Problem to work on:
Between the line containing "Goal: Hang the" and the line containing "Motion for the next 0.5" lies a run of lines; give that run again exactly, with both of those lines, and nothing else from the entries below.

Data for this exercise:
__________________________________________________

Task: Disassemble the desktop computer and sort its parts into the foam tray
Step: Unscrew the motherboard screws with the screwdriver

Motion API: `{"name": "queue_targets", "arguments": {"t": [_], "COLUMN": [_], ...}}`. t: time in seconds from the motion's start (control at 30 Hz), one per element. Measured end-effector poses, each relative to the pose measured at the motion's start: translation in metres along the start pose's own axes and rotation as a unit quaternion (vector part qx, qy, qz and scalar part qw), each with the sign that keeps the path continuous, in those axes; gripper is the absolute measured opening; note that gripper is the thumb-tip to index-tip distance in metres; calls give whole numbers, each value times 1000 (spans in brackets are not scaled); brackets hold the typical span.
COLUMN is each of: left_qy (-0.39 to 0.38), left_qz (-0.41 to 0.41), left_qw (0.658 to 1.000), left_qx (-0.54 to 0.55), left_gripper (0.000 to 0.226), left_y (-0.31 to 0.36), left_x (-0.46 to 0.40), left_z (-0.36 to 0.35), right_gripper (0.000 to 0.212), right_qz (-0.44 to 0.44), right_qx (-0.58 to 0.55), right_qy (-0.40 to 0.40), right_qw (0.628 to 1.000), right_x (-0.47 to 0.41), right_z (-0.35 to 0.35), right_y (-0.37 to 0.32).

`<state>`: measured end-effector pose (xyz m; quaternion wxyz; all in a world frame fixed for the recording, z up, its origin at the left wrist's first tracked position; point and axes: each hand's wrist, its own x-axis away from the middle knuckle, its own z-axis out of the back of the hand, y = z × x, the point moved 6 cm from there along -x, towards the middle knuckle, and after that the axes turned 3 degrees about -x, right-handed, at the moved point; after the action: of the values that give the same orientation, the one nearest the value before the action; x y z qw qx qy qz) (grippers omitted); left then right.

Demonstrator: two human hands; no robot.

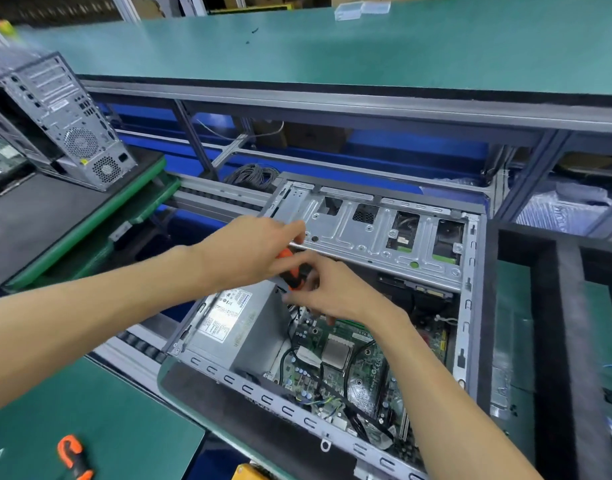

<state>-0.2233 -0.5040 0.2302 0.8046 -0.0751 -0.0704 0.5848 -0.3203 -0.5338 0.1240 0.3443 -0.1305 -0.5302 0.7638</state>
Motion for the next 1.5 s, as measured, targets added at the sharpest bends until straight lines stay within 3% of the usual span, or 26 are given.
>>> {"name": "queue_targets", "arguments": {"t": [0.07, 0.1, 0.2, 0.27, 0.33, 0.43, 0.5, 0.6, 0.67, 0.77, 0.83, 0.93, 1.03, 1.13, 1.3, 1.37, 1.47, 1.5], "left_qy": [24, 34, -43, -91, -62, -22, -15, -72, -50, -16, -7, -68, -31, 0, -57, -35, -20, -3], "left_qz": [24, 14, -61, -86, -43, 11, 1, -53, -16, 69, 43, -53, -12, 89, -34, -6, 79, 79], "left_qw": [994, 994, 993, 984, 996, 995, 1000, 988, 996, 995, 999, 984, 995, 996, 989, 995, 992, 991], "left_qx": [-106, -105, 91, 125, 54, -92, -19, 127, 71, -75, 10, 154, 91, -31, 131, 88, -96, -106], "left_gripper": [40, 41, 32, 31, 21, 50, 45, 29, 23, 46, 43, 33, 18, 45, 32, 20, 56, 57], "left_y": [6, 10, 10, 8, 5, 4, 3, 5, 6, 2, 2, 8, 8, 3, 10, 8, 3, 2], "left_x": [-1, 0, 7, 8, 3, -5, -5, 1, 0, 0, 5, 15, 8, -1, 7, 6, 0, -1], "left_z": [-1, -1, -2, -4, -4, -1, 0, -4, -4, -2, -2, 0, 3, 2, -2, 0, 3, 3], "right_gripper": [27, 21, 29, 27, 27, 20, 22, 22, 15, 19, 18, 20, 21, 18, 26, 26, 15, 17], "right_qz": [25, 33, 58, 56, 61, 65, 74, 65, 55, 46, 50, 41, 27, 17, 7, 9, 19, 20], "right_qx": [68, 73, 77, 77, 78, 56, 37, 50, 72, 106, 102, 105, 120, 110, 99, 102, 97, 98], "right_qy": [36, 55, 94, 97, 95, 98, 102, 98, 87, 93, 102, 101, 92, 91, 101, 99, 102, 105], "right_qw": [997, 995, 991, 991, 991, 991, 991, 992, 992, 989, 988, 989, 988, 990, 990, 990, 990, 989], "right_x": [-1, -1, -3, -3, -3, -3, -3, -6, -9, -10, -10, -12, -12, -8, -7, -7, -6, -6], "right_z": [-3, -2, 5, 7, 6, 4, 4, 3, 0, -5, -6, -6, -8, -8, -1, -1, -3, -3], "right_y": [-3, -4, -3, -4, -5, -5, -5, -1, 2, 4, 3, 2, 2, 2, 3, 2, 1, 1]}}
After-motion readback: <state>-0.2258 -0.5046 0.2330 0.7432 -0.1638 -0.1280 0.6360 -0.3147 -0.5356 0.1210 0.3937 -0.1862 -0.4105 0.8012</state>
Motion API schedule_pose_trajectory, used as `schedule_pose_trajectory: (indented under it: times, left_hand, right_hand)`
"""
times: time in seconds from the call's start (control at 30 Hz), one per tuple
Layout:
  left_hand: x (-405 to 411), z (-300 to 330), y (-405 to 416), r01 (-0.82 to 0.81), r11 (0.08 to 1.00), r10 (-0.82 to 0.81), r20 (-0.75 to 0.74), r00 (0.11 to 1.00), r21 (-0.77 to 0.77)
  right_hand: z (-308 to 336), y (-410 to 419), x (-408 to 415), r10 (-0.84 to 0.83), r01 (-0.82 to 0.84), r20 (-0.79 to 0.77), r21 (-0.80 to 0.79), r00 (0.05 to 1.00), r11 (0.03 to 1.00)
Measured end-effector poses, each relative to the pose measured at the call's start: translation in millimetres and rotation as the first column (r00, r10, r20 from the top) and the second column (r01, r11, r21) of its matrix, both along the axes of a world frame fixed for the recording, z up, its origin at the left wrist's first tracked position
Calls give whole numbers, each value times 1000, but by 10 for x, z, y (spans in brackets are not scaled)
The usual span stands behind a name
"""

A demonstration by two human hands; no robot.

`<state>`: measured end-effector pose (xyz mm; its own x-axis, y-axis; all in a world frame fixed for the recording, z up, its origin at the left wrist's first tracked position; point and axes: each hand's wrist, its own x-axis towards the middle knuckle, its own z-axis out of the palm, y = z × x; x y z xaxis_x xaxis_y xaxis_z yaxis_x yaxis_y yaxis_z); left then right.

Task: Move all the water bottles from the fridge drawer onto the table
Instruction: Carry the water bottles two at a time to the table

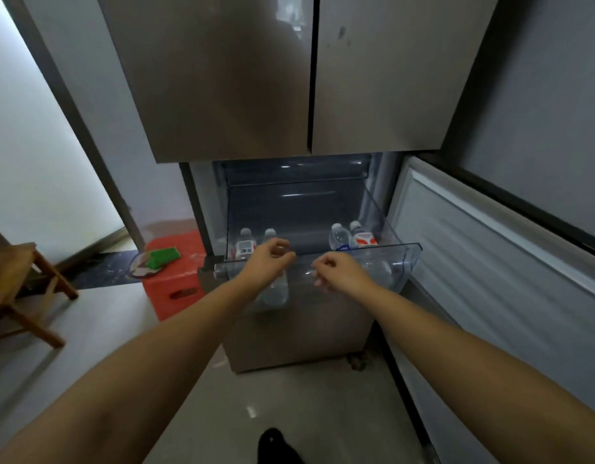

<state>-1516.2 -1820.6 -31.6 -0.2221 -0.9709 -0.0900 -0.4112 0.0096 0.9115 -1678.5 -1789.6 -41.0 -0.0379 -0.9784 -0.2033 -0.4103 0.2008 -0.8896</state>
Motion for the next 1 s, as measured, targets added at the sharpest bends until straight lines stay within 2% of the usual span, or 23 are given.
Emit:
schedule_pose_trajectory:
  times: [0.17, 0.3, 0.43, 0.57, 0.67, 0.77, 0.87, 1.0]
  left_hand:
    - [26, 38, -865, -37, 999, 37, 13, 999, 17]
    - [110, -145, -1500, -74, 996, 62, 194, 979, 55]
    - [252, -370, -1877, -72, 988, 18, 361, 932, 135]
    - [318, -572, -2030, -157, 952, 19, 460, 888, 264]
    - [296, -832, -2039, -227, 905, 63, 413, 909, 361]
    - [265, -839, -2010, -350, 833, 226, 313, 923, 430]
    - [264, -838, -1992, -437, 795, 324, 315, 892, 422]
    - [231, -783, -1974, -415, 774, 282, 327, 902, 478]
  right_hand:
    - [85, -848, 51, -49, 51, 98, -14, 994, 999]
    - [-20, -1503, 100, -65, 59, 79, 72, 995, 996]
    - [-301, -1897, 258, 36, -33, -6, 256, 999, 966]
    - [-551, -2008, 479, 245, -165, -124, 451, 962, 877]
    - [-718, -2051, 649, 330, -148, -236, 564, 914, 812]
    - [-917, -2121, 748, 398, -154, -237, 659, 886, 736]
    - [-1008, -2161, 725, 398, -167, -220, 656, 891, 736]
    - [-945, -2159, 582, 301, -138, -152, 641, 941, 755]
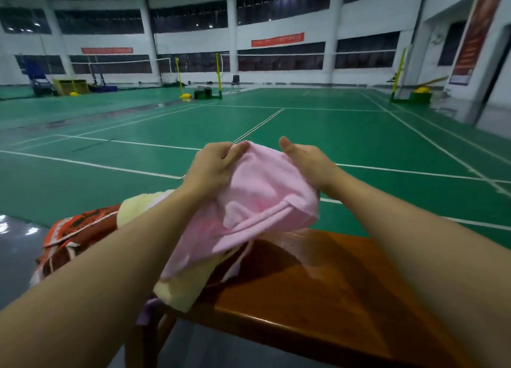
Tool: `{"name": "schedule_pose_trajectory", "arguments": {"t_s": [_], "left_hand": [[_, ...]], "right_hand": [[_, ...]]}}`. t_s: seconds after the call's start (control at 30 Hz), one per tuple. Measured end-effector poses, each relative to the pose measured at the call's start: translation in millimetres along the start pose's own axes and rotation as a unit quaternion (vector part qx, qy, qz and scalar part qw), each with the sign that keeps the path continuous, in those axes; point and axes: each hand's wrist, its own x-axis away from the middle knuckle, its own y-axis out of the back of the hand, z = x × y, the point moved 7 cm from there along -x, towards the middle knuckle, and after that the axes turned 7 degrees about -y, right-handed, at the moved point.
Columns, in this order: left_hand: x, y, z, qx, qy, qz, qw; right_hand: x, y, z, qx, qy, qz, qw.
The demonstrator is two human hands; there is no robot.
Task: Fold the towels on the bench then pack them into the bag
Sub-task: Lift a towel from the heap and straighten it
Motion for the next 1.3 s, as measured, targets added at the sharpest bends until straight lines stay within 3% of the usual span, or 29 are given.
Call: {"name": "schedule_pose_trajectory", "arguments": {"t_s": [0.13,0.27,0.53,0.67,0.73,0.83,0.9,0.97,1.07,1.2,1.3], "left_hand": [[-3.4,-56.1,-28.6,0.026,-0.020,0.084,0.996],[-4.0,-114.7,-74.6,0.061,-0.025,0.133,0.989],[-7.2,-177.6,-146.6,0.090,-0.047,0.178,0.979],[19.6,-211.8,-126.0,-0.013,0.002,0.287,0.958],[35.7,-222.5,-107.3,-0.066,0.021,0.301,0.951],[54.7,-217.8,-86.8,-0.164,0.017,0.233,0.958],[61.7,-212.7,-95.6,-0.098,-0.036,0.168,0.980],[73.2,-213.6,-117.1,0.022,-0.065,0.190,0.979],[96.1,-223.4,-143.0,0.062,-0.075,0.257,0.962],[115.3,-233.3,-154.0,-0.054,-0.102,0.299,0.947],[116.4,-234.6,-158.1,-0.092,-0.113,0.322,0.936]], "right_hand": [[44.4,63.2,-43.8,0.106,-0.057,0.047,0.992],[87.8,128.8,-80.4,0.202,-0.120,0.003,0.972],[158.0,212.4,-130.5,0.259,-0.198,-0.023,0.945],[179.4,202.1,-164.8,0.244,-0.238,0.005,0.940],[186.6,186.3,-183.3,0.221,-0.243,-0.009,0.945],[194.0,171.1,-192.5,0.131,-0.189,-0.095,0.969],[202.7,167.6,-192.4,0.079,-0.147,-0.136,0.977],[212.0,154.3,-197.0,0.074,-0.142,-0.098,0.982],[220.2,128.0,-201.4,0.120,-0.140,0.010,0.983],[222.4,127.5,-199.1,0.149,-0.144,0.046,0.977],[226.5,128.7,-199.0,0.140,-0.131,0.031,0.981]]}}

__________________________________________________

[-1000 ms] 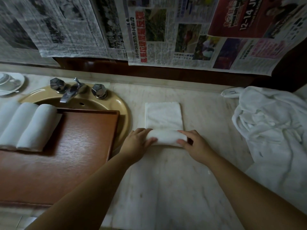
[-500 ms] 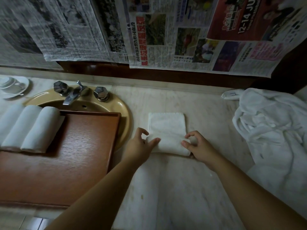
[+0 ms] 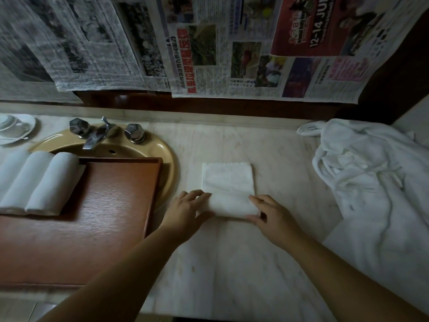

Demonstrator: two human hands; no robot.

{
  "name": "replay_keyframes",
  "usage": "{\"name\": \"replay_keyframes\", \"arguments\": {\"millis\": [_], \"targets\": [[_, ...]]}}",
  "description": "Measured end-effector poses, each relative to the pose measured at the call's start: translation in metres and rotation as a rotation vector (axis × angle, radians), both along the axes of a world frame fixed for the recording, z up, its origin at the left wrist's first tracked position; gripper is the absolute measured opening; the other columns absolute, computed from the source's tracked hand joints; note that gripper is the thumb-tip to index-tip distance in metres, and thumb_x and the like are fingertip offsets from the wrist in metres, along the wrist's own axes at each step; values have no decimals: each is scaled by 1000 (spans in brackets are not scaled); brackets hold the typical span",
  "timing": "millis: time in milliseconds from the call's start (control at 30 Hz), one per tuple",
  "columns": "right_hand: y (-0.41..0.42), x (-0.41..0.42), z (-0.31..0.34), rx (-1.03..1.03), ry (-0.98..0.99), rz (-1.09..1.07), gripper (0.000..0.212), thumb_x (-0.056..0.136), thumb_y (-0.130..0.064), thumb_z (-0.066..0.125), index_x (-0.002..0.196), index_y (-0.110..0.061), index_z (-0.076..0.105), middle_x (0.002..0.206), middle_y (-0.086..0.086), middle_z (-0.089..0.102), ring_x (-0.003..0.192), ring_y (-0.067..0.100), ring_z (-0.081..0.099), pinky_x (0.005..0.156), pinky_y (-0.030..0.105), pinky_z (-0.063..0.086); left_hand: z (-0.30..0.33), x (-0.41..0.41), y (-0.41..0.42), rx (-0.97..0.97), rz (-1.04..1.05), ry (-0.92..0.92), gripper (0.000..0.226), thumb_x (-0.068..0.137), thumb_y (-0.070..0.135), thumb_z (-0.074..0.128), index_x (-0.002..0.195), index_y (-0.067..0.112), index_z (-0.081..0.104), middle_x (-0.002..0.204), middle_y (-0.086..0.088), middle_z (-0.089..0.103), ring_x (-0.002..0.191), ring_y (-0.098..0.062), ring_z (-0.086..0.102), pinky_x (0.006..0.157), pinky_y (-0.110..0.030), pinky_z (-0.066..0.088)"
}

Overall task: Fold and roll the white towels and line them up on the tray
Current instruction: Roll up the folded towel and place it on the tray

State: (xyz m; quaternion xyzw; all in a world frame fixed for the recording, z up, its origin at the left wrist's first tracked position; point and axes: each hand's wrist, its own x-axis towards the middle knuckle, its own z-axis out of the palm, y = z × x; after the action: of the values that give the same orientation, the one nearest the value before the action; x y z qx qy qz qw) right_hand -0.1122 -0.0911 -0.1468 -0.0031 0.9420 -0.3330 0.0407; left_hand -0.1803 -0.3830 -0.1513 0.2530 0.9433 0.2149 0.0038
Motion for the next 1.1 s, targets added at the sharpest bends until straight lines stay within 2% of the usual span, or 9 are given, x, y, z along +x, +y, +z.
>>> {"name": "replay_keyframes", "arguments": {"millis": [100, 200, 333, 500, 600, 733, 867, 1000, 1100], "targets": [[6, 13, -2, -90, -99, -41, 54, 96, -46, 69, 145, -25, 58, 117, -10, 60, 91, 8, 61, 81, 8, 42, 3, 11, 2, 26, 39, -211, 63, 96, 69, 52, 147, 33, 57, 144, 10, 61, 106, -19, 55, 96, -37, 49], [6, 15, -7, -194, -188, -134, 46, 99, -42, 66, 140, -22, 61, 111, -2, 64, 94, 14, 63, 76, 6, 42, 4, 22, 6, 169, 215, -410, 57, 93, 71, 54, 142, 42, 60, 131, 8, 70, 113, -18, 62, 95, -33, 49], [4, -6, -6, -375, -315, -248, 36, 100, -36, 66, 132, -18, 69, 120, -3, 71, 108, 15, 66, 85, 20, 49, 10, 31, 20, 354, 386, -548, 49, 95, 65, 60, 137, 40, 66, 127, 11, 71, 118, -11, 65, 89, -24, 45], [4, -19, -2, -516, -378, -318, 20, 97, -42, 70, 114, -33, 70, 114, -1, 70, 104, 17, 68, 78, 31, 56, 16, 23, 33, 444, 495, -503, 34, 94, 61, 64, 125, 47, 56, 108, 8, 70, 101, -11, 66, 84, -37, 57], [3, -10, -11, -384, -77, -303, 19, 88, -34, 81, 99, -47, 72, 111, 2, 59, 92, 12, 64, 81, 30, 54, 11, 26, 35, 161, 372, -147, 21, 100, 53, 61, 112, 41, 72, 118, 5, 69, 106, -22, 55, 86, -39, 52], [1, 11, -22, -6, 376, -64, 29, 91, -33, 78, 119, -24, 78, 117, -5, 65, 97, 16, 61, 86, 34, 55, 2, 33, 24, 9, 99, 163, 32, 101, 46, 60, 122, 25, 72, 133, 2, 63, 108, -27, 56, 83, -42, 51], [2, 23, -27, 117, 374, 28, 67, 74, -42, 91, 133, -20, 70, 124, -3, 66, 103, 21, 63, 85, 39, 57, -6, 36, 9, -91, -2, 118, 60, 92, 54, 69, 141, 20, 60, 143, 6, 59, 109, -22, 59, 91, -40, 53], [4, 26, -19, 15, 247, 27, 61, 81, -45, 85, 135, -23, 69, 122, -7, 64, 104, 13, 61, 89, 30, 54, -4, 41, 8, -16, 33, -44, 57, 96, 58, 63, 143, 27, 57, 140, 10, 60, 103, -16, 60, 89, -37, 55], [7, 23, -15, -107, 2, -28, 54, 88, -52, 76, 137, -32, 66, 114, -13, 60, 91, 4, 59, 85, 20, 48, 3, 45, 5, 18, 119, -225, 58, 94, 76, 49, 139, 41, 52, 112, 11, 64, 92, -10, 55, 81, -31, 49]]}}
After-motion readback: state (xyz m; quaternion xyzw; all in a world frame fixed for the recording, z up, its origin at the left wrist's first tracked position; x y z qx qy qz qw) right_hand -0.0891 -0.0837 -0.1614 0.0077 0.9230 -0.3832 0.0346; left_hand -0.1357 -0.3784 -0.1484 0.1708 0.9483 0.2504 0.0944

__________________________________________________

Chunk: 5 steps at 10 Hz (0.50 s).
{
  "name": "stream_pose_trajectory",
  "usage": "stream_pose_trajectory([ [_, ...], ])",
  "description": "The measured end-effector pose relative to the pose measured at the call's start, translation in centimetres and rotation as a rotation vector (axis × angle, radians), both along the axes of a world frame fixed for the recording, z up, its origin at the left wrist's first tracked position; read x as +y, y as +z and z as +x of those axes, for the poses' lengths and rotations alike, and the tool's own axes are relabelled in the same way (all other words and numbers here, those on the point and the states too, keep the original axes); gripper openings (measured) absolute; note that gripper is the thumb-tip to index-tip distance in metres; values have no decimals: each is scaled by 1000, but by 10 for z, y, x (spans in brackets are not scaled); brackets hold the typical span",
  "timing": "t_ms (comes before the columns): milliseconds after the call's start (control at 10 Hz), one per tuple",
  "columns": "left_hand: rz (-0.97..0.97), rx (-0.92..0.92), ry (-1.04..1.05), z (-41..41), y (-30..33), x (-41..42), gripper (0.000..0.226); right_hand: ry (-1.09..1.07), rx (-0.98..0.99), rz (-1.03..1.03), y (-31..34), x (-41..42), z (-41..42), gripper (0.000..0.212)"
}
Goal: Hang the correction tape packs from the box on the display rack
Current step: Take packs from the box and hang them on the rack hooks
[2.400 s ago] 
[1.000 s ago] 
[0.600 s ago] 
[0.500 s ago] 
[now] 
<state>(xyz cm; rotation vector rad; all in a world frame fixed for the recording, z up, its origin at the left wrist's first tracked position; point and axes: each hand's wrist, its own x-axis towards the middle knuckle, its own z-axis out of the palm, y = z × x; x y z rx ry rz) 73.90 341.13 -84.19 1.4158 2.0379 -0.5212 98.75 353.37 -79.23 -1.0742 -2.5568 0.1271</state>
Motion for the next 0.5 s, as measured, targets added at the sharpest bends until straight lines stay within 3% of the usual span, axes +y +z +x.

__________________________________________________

Response to the exercise:
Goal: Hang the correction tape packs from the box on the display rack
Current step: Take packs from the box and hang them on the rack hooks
[2.400 s ago] 
[1.000 s ago] 
[0.600 s ago] 
[0.500 s ago] 
[now] 
<state>(xyz cm; rotation vector rad; all in a world frame fixed for the recording, z up, its origin at the left wrist's first tracked position; point and axes: each hand's wrist, its own x-axis towards the middle knuckle, its own z-axis out of the palm, y = z × x; x y z rx ry rz) 73.90 341.13 -84.19 1.4158 2.0379 -0.5212 98.75 353.37 -79.23 -1.0742 -2.5568 0.1271</state>
Motion for the next 0.5 s, as measured, targets added at the sharpest bends until straight lines stay within 3% of the usual span, axes +y +z +x.

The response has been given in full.